Too expensive and too many individuals infected: The high cure rates will not curb hepatitis C

Too expensive and too many individuals infected: The high cure rates will not curb hepatitis C

Last Updated on July 15, 2015 by Joseph Gut – thasso

July 11, 2015 – According to a global expert,  even with new drug combinations that have cure rates nearing 100%, the fight against the hepatitis C virus is not over.

“I believe that an infection present in 130 million to 170 million individuals cannot be eradicated with antiviral therapies. It’s just not possible,” said the expert, Jean-Michel Pawlotsky, MD, from Henri Mondor University Hospital in Créteil, France. The disease is responsible for about 350,000 deaths each year around the world. But more than 80% of people with hepatitis C are unaware of their infection, especially in low-income countries.

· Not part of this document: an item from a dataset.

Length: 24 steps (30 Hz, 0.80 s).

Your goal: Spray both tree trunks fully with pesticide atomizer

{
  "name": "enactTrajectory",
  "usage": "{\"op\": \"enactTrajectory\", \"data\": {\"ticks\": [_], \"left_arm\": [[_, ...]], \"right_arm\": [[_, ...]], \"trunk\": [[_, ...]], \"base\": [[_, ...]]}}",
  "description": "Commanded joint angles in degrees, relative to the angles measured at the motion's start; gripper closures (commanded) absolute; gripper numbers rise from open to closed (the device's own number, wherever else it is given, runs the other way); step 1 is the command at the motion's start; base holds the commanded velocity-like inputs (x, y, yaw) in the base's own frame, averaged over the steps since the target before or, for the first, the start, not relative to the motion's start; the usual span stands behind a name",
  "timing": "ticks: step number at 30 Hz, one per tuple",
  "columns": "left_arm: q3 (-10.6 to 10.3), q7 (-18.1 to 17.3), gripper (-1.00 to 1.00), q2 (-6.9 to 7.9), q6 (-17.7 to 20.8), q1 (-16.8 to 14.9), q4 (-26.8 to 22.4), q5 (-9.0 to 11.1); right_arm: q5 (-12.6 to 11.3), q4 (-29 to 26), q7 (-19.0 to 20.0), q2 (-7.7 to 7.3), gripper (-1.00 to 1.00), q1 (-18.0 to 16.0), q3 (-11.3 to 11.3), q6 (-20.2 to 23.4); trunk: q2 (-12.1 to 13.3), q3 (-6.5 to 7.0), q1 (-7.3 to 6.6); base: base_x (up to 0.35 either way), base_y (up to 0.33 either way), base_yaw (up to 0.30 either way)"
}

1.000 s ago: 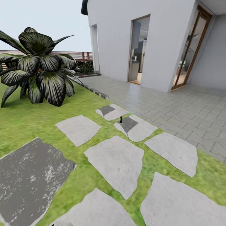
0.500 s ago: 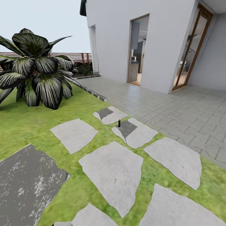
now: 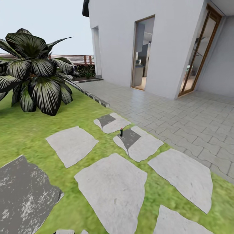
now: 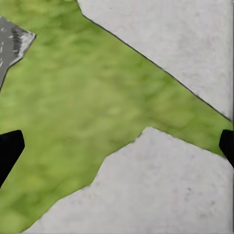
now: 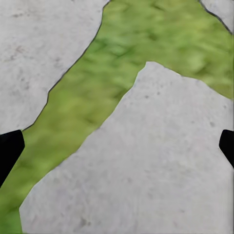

There has been progress, however, Dr Pawlotsky said at the 25th European Congress of Clinical Microbiology and Infectious Diseases. “When I started my career, approximately 10% of patients” achieved a sustained virologic response. With the interferon-free regimens now available, rates are “93% to 100%.” But rapid progress will not lead to eradication. The exorbitant price (at least in the US) for the new drugs is a well-documented HCV Prevalenceissue that will work against widespread cure. In fact, at a price of approximatly 80’000 to 100’000 dollars (for the US) for one tratement cycle of 12 weeks for therapies with anti-HCV-drugs or regimens such as Sofosbuvir (Sovaldi), Ledispavir, Simepravir, and/or combinations thereof (i.e. Harvoni), with or without ribavirin combined, who could afford such therapy? Moreover, as you can judge fromt the illustration at the left, the US is not even a  country with a high prevalence of HCV infection rates.  As you can see from the chart at left, in many of the most affected countries worldwide, patients generally eligible for treatment (namely those whose HCV-infection has progressed to a state where a liver transplantation has become inevitable)  could simply not afford it. This in itself would have to be judged as a discriminatory scandal in itself.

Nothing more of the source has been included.